In LaGrou v. Ford Motor Company, 2011 WL 2152832 (2011), the Court of Appeal in an unpublished opinion upheld dismissal of a class action against an automobile manufacturer arising from its termination of a credit card incentive program, which had no annual fee but allowed cardmembers to earn a 5 percent rebate (rebate) toward the purchase or lease of a new vehicle. 

 

The Court of Appeal affirmed that, under Berry v. American Express Publishing, Inc., 147 Cal.App.4th 224, 233 (2007), issuance of a credit card was regulated by the CLRA because the extension of credit is not a tangible chattle.  A credit card has no intrinsic value and exists only as indicia of the credit extended to the cardholder.  A card is thus not a ‘good’ under CLRA.  The Court of Appeal explained:

 

In this case, Ford furnished a rebate program that allowed cardmembers to accumulate, within prescribed limits, rebates that are subject to the terms and conditions set forth in the 15–page Program Manual.
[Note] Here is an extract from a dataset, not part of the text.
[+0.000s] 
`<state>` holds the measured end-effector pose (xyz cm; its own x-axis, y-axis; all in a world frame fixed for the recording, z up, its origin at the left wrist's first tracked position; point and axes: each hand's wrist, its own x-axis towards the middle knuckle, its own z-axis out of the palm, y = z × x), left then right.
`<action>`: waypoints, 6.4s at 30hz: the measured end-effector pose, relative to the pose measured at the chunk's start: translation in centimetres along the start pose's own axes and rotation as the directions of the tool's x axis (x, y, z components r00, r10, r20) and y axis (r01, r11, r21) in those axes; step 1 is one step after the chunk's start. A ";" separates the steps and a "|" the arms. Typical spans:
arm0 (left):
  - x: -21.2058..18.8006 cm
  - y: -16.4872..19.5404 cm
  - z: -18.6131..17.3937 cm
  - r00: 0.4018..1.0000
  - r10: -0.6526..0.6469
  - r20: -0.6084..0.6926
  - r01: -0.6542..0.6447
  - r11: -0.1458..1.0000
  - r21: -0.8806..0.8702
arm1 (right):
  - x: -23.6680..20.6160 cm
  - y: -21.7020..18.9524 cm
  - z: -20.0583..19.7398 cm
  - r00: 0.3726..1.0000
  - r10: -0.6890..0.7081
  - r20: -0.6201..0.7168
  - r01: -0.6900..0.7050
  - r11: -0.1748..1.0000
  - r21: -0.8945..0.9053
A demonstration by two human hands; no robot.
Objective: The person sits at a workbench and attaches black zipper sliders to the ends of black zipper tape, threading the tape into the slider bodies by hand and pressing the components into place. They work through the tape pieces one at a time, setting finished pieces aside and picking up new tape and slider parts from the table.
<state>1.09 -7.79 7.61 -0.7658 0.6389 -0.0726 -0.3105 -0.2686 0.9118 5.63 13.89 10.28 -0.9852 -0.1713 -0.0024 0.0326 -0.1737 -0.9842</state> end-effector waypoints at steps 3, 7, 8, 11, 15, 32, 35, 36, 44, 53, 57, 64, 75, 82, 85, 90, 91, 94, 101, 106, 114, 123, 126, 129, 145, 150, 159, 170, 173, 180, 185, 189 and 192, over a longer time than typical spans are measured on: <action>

According to the Program Manual, “[r]ebates are good toward the purchase or lease of an eligible new vehicle,” but have no cash value, are nonnegotiable, are subject to change without notice at any time, cannot be redeemed in whole or in part for cash, are not the property of the cardholder, and may not be redeemed unless the cardholder’s account is open and in good standing. Given the limitations and restrictions imposed by the Program Manual on the redemption of rebates, even though qualifying credit card purchases will earn a 5 percent rebate, the card-member may or may not be able to satisfy the conditions for redeeming the rebate. Accordingly, the evidence fails to show that this particular rebate pro-gram is tied to the specific purchase or lease of a vehicle. We therefore conclude that under these facts, the rebate program is neither a good nor a service that is covered by the CLRA. (See Berry, supra, 147 Cal.App.4th at pp. 229–230.) ¶  In addition, Ford alternatively argued below that because its right to terminate the rebate program was fully disclosed in the Program Manual, its termination of the program was permissible under the contract and thus was neither unfair nor deceptive under the CLRA. (Citing Augustine v. FIA Card Servs., N.A., supra, 485 F.Supp.2d at p. 1174 [because the retroactive increase of credit card interest rates was disclosed in the cardholder’s contractual agreement, it was not a deceptive practice under the CLRA].) Although the trial court did not rely on this alternative ground, we are not bound by the trial court’s rationale in reviewing the grant of a motion for judgment on the pleadings. . .    Given that La Grou does not challenge the trial court’s determination that the contract included the Program Manual, which allowed Ford to terminate the program at will, we conclude that the termination of the program was neither unfair nor deceptive under the CLRA. (See Augustine v. FIA Card Servs., N.A., supra, 485 F.Supp.2d at p. 1174.)